-- Opening Marker --

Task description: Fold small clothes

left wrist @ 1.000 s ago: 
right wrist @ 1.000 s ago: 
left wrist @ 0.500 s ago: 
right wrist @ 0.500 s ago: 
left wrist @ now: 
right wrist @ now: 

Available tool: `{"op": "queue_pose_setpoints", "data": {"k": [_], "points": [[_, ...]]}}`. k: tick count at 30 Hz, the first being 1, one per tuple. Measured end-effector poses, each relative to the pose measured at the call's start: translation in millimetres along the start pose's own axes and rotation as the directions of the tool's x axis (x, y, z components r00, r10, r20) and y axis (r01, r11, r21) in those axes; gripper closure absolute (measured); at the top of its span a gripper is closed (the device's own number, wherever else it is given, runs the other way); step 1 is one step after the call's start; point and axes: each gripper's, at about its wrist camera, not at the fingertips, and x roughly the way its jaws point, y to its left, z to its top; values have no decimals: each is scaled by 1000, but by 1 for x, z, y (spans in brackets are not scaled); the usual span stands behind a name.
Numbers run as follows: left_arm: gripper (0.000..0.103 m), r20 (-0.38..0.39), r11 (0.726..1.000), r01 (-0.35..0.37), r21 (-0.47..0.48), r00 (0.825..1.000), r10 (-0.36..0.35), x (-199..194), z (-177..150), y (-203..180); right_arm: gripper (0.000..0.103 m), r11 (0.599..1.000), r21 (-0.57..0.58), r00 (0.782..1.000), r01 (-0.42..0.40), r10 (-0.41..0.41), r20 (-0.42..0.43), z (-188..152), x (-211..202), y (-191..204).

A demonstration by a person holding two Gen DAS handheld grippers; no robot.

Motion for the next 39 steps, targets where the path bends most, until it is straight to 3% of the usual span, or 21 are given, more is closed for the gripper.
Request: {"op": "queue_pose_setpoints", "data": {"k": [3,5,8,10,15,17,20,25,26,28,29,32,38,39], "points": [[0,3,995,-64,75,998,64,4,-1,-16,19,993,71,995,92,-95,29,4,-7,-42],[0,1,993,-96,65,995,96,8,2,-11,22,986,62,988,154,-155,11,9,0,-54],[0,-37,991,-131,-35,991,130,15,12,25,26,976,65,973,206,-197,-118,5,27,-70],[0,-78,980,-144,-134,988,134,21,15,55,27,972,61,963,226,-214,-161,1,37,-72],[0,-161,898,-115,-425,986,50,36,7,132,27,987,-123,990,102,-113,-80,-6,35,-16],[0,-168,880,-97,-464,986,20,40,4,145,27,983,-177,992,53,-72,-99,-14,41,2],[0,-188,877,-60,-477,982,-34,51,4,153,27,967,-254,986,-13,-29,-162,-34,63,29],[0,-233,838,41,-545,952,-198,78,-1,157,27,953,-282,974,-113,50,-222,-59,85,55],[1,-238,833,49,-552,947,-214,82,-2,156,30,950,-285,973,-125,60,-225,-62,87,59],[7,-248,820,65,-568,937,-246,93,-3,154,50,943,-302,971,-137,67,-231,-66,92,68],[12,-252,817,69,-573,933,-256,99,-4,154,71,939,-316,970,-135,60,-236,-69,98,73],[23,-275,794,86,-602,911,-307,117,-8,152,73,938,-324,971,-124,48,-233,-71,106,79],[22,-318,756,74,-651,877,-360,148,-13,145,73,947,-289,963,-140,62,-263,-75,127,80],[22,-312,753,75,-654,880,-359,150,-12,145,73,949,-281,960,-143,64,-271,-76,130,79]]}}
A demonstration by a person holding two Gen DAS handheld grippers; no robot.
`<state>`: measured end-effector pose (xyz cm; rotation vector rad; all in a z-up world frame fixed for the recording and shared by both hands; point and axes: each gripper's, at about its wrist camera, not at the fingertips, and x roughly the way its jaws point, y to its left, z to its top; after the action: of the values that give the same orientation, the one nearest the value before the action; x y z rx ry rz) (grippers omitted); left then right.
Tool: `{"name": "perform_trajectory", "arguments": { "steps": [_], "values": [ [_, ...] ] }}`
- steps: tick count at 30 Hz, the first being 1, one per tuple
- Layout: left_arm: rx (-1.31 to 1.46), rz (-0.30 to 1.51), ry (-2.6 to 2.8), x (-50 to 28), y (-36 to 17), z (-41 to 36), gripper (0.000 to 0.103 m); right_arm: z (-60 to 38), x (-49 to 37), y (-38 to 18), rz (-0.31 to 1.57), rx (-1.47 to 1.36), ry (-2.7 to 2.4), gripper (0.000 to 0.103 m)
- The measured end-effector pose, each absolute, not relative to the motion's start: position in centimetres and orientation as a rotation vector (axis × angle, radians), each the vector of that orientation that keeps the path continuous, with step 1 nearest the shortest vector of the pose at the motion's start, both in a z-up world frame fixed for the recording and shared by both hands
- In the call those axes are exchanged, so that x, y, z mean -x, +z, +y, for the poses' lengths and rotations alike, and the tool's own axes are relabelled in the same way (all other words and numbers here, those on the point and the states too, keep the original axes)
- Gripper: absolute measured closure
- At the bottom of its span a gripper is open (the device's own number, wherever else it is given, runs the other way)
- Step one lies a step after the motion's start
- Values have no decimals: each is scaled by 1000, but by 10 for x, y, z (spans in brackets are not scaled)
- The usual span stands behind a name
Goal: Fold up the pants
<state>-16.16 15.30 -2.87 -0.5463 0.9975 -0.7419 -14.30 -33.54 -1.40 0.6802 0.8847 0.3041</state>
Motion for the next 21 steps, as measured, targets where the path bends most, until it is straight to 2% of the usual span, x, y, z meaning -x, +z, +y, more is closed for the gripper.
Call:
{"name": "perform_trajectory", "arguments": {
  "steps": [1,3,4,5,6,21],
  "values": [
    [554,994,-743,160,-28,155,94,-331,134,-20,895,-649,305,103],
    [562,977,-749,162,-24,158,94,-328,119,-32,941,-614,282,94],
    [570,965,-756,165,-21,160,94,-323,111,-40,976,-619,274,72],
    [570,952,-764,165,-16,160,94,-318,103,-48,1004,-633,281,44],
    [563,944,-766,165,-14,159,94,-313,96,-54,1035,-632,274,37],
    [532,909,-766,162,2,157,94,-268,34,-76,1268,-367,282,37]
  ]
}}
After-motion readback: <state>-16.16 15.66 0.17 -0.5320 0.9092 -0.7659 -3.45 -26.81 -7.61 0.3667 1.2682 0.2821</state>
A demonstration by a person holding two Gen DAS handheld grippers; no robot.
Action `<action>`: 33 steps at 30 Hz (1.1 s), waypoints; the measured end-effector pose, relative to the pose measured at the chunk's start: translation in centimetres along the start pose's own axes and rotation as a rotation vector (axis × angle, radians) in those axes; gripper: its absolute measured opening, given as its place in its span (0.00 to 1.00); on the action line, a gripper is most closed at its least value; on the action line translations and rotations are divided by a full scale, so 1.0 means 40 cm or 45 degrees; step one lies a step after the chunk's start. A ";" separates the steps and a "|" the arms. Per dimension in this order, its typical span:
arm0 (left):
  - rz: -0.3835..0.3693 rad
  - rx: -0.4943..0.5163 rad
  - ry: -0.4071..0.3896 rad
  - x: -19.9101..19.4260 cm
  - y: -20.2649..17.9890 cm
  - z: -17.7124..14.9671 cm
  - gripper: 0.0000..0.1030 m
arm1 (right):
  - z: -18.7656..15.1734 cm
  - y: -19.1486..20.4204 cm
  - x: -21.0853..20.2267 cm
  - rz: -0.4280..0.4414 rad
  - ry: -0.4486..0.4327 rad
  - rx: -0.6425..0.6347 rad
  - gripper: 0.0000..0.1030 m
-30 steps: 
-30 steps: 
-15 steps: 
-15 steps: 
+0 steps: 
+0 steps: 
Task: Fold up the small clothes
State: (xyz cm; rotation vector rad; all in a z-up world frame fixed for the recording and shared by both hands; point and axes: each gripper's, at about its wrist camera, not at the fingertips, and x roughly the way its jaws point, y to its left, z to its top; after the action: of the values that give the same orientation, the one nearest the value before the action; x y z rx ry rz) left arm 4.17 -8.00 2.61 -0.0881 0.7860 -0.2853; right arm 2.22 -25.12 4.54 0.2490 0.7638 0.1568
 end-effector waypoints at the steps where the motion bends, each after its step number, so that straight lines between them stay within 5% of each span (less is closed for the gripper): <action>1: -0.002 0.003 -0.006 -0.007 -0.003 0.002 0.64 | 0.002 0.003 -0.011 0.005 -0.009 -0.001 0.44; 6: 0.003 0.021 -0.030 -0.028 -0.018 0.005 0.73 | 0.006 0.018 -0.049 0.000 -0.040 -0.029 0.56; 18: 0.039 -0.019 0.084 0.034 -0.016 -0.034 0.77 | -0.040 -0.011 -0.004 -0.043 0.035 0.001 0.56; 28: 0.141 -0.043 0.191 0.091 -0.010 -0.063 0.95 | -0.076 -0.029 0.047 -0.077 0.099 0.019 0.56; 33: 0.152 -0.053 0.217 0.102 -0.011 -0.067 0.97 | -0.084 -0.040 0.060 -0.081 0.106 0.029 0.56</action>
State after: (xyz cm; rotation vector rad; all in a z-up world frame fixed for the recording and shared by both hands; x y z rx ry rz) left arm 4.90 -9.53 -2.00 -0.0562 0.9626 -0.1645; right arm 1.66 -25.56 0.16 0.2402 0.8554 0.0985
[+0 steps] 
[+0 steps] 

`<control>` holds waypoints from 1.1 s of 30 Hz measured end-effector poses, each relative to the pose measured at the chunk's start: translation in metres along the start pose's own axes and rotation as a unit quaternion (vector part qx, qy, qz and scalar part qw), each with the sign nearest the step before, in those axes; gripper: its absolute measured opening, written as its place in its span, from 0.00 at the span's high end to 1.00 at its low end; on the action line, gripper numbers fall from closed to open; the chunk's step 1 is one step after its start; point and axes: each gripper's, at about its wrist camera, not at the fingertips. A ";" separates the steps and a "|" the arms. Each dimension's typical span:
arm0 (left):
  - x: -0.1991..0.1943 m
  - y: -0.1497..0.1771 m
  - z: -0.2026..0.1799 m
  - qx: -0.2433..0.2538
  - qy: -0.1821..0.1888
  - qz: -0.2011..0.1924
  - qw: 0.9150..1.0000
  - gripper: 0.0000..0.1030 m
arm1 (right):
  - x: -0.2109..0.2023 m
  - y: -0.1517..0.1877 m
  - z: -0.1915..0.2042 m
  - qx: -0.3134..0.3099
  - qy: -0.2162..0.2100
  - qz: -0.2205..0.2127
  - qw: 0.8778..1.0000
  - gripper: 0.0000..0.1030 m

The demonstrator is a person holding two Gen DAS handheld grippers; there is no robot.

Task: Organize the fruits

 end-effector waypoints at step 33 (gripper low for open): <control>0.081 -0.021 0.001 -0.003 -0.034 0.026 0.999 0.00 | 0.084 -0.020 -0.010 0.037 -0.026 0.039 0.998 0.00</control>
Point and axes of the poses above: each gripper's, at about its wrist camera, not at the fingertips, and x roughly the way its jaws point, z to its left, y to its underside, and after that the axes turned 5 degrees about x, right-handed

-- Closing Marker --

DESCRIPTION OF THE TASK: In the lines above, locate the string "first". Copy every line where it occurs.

ANSWER BOX:
Available tool: `{"op": "queue_pose_setpoints", "data": {"k": [_], "points": [[_, ...]]}}`. k: tick count at 30 Hz, the first being 1, one per tuple. Measured end-effector poses, each relative to the pose measured at the call's start: translation in millimetres along the start pose's own axes and rotation as the directions of the tool's x axis (x, y, z components r00, r10, r20) and y axis (r01, r11, r21) in those axes; gripper closure absolute (measured); at the top of its span a gripper is closed (the device's own number, wherever else it is given, runs the other way); step 1 is one step after the call's start; point and axes: each gripper's, at about its wrist camera, not at the fingertips, and x roughly the way its jaws point, y to its left, z to its top; values have no decimals: each is scaled by 1000, but by 1 for x, z, y (spans in brackets are not scaled); the usual span stands behind a name.
- steps: tick count at 30 Hz, the first being 1, one per tuple

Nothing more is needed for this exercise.